* What the task asks:
Return exactly the lines of the records below, starting at the line that contains "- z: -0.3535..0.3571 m" and ending at the line that contains "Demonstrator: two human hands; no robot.", with both of those lines kept.

Dataset content Block Start

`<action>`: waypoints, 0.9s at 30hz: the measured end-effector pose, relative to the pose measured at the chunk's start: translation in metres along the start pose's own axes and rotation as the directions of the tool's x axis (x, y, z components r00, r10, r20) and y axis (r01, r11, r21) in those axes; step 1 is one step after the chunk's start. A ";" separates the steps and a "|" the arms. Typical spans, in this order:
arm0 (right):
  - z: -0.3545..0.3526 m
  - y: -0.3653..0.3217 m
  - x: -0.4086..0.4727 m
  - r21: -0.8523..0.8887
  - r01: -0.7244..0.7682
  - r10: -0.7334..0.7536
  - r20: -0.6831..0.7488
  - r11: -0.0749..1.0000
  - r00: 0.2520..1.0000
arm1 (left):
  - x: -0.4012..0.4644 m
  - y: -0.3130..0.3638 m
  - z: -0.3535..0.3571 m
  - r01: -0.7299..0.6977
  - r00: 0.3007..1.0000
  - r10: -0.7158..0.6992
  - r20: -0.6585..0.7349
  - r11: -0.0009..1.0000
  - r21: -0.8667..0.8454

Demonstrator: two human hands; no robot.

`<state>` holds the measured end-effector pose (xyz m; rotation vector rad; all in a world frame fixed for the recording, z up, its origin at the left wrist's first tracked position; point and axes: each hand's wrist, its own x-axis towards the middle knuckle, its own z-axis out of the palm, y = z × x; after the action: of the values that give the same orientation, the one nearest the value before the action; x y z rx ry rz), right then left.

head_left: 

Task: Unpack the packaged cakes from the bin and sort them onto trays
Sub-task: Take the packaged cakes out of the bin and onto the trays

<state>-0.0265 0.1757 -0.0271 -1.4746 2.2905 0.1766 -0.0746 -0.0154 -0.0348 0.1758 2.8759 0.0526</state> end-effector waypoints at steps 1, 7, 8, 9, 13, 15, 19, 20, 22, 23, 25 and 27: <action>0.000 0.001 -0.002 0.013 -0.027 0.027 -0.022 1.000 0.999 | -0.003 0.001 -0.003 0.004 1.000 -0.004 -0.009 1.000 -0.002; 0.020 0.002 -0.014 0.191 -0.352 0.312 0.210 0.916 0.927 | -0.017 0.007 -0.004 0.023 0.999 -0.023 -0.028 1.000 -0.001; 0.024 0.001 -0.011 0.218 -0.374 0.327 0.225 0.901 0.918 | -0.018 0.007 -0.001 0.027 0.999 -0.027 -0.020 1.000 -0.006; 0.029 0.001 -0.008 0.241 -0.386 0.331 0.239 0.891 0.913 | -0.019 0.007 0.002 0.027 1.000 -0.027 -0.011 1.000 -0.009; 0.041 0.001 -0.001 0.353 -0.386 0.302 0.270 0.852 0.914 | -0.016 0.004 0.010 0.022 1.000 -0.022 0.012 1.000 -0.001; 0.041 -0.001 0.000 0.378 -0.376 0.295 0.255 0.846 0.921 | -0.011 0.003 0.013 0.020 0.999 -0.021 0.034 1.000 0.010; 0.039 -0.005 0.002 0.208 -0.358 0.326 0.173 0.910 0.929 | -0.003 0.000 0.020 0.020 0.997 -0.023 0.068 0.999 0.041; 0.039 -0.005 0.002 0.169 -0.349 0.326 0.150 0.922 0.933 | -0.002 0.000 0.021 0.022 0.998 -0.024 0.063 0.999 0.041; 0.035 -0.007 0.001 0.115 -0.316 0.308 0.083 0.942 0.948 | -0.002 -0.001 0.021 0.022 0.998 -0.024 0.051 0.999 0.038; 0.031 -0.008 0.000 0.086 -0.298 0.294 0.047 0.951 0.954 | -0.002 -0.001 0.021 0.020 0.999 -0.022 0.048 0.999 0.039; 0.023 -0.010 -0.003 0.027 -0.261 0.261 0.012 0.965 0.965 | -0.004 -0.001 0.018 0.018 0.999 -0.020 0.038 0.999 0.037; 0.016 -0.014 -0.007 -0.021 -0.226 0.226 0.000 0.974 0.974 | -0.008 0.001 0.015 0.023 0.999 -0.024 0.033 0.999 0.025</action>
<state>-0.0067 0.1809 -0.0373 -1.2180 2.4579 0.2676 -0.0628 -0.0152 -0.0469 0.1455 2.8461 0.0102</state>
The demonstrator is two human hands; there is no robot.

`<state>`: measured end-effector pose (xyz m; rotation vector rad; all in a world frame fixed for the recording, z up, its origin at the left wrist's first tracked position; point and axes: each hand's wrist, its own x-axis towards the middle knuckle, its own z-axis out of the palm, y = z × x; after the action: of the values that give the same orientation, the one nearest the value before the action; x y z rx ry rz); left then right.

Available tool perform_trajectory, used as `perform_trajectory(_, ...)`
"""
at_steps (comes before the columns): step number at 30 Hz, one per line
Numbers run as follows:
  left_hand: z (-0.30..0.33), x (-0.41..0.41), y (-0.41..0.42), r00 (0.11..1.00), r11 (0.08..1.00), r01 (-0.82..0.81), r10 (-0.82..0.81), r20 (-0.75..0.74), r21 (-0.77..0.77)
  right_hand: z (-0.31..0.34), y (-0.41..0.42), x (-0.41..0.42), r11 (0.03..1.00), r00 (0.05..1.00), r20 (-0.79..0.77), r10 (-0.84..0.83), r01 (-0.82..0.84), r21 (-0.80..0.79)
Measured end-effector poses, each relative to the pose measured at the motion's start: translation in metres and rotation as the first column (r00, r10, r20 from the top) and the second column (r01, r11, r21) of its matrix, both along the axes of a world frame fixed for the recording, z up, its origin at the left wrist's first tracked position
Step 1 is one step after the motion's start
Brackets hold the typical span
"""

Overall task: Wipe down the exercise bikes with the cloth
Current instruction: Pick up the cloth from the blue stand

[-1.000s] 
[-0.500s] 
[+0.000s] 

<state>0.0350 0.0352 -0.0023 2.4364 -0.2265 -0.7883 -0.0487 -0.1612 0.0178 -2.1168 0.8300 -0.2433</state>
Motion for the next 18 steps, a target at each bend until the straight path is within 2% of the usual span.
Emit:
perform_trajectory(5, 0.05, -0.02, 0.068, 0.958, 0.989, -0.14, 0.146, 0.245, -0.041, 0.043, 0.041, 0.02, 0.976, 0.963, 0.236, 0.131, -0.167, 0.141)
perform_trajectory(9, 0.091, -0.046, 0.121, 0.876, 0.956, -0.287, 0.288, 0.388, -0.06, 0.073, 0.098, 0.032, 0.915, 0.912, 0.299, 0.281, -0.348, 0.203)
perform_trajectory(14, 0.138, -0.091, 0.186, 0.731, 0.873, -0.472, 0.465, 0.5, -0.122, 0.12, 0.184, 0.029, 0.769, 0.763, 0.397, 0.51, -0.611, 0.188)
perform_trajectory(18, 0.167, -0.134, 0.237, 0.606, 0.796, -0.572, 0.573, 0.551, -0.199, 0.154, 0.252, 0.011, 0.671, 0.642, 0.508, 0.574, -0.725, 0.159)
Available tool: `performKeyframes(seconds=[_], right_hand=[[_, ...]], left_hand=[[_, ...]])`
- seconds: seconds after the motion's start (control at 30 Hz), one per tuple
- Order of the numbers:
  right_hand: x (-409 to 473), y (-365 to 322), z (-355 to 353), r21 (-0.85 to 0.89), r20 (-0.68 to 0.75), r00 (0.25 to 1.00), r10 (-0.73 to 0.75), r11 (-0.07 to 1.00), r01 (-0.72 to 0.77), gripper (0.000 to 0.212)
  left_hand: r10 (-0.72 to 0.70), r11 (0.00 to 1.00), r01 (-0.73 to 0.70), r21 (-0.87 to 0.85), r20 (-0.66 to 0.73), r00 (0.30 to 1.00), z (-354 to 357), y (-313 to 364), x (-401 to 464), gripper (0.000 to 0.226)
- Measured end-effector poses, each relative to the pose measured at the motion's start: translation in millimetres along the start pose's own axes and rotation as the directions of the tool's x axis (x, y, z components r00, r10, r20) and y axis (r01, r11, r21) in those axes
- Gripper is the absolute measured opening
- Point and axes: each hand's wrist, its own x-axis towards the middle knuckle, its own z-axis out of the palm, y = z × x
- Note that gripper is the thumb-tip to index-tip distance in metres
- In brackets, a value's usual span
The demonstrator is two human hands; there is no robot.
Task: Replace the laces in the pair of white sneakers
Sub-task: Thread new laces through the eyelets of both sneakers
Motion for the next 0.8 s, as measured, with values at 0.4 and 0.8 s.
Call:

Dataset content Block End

* Solution to the problem:
  - z: -0.3535..0.3571 m
  - r01: -0.7299..0.6977
  - r00: 0.3007..1.0000
  - r10: -0.7158..0.6992
  - r20: -0.6585..0.7349
  - r11: -0.0009..1.0000
  - r21: -0.8667..0.8454

Demonstrator: two human hands; no robot.

The output as shown is complete.